> **WHAT YOU NEED TO DO**
State the number of lines in these records holding "grey". Say nothing more.

> **EXTRACTED ENTRIES**

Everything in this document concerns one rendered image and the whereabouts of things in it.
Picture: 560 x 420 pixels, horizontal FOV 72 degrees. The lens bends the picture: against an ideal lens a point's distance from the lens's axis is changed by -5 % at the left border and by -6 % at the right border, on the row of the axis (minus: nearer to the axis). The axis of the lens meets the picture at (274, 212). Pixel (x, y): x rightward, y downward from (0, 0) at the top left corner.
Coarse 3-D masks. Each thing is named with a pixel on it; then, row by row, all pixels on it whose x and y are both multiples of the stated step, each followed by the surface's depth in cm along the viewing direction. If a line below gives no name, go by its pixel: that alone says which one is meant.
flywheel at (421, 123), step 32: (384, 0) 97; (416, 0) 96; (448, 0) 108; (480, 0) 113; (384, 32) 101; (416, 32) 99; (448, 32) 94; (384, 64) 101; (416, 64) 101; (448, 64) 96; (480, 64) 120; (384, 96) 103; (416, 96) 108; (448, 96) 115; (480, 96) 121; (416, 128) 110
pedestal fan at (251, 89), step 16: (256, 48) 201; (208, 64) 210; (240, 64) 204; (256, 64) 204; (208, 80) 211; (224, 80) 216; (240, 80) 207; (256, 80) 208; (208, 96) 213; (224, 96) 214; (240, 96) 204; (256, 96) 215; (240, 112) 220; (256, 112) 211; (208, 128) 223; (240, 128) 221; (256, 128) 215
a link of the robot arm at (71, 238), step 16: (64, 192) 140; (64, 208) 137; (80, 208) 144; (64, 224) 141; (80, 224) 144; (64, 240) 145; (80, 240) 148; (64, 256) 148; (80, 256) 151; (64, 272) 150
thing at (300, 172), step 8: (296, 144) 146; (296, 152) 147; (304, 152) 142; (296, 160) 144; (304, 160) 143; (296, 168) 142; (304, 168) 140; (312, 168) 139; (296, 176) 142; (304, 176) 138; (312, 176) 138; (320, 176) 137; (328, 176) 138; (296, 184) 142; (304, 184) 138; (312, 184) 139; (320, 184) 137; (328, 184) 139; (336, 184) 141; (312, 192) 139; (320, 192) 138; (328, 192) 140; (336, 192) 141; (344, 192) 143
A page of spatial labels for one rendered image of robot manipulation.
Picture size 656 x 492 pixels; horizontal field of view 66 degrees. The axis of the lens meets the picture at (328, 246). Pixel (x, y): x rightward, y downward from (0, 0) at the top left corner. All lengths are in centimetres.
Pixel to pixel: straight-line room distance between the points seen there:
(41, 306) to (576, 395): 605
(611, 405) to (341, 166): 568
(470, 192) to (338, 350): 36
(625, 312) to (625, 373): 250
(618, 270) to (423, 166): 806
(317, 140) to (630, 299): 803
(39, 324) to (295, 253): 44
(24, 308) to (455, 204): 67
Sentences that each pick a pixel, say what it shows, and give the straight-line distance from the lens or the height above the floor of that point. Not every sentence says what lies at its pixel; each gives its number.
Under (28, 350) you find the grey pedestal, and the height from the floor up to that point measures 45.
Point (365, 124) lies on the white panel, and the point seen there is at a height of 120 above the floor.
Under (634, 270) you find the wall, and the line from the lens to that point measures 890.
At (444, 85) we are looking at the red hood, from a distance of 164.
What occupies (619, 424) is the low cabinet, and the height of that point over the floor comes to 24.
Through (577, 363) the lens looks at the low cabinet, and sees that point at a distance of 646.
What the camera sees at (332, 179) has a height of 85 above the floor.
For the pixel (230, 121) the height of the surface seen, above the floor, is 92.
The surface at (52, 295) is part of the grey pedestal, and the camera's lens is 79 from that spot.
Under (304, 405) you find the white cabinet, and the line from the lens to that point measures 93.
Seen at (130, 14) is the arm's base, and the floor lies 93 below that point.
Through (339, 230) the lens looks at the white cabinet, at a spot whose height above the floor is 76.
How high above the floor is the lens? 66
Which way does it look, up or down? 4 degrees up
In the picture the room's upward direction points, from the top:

> **WORKED SOLUTION**
2